Das Erste, was dem Jungen unmittelbar, als er den überschaubaren Garten betrat, ins Auge fiel, waren die Farben; staunend blieb er noch in der halb geöffneten Terrassentür stehen, mit offenem Mund das prächtige Farbenspiel, was sich ihm bot, bestaunend, währenddessen ließ er andächtig seinen Blick über die bunte Kulisse schweifen.

Die Bäume, die die kleine Grünfläche umsäumten, leuchteten ihm in einem satten Grün entgegen, die akkurat gepflegten Beete, in denen sich die unterschiedlichsten Blumen und Sträucher dicht aneinanderdrängten, strahlten kräftig im hellen Sonnenlicht, das Lachen der ersten, bereits eingetroffenen Geburtstagsgäste ausblendend, trat der Junge überwältigt näher an wirbelnde Treiben heran, und konnte seinen prüfenden Blick dabei nicht von dem großen Geschenktisch, der in der Mitte des blühenden Paradieses aufgebaut war, sowie der riesigen, mehrfach geschichteten bunten Geburtstagstorte, die unmittelbar daneben auf einem kleinen Beistelltischen andächtig auf ihren Anschnitt wartete, abwenden.

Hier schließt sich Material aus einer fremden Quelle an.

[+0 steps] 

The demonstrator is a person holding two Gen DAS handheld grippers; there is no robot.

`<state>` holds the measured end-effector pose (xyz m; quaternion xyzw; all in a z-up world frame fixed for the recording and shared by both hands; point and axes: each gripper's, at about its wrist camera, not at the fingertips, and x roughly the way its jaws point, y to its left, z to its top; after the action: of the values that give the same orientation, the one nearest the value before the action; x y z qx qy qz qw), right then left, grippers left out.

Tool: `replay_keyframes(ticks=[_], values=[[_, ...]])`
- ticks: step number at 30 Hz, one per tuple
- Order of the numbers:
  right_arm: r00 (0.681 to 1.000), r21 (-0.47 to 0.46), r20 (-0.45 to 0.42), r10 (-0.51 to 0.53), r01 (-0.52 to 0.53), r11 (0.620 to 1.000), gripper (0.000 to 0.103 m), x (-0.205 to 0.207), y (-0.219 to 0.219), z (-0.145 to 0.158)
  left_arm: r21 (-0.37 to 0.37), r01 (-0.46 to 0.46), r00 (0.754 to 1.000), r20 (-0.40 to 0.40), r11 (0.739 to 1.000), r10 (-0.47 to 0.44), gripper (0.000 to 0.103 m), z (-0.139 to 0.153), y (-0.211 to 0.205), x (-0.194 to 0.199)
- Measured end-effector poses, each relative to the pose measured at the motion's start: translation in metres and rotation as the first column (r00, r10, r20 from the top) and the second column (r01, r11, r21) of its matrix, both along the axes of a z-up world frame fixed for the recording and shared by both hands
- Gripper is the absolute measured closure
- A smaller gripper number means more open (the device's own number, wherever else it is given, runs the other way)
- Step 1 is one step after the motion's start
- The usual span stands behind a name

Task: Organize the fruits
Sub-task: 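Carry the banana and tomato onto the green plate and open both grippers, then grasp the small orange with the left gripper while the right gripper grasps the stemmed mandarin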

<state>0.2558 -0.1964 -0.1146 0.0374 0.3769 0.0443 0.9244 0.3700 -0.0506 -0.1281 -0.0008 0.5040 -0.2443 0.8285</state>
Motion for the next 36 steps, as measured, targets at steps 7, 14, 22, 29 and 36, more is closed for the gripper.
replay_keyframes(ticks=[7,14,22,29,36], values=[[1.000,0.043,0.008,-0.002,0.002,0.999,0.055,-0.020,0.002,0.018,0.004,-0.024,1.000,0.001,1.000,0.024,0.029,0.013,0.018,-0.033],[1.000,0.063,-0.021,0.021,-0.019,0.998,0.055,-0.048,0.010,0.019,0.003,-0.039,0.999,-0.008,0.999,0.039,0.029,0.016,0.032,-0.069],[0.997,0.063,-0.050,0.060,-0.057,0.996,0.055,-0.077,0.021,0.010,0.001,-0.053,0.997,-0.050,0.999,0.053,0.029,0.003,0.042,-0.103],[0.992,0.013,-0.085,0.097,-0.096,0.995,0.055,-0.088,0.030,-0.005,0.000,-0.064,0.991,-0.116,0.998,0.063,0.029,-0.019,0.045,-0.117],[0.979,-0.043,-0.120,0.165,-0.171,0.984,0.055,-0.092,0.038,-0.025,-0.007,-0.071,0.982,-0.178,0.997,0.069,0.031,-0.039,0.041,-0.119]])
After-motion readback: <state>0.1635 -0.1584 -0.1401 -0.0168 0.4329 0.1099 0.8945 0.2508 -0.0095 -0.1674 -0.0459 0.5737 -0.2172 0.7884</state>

Sofort schossen ihm abgehackte Erinnerungsfetzen durch den Kopf, die leuchtenden Farben, die abwechslungsreichen Gerüche und das Summen der unzähligen Tierchen, die zu dieser schönen Jahreszeit den Garten der Familie bewohnten.

Ein pulsierender Schmerz fuhr Jeongguk durch die Schläfen, ehe diese Bilder auch schon wieder aus seinem Gedächtnis entschwunden waren.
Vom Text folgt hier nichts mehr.